Give the number of lines in this listing that hold "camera". No other words belong in the reply.
··· Provided information ···
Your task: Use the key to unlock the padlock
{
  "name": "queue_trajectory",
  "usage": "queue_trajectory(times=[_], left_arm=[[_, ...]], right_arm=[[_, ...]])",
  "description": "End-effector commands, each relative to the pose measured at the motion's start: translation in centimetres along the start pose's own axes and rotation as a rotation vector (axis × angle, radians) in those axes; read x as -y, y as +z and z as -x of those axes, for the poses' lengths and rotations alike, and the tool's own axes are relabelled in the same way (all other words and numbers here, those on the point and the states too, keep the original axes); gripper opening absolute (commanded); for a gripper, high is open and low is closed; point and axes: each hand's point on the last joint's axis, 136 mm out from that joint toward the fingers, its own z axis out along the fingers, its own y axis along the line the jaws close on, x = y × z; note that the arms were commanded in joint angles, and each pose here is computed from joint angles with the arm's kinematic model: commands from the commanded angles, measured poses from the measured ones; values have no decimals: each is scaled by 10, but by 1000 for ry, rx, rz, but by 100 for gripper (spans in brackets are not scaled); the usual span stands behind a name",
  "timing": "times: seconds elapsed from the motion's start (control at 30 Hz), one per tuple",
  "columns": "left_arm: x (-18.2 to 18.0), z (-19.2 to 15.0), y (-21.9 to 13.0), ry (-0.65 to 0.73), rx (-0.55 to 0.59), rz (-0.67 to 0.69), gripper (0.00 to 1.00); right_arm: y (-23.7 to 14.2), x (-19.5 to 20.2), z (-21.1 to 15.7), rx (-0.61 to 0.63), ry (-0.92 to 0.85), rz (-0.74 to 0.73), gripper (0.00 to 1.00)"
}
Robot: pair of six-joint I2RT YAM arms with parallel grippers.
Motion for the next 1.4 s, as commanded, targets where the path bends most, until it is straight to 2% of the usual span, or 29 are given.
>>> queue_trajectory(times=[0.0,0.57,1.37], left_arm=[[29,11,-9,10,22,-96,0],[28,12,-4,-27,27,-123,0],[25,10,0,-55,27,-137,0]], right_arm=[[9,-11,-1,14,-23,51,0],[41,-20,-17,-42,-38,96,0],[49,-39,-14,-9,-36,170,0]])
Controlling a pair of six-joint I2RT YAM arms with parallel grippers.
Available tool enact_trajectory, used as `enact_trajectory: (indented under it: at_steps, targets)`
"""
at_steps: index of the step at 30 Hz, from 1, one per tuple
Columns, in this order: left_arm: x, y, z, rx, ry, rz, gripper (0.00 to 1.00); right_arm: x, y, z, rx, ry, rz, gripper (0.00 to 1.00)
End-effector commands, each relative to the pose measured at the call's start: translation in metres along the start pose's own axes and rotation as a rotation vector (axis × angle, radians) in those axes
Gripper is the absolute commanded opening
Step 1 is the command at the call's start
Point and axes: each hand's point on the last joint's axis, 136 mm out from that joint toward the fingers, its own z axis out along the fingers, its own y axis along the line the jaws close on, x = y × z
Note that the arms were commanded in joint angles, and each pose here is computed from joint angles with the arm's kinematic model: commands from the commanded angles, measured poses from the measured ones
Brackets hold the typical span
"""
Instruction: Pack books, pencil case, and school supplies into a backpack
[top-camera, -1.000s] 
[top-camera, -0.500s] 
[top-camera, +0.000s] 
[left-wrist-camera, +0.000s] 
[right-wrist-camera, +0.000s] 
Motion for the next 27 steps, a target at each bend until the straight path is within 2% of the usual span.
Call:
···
Task answer: 5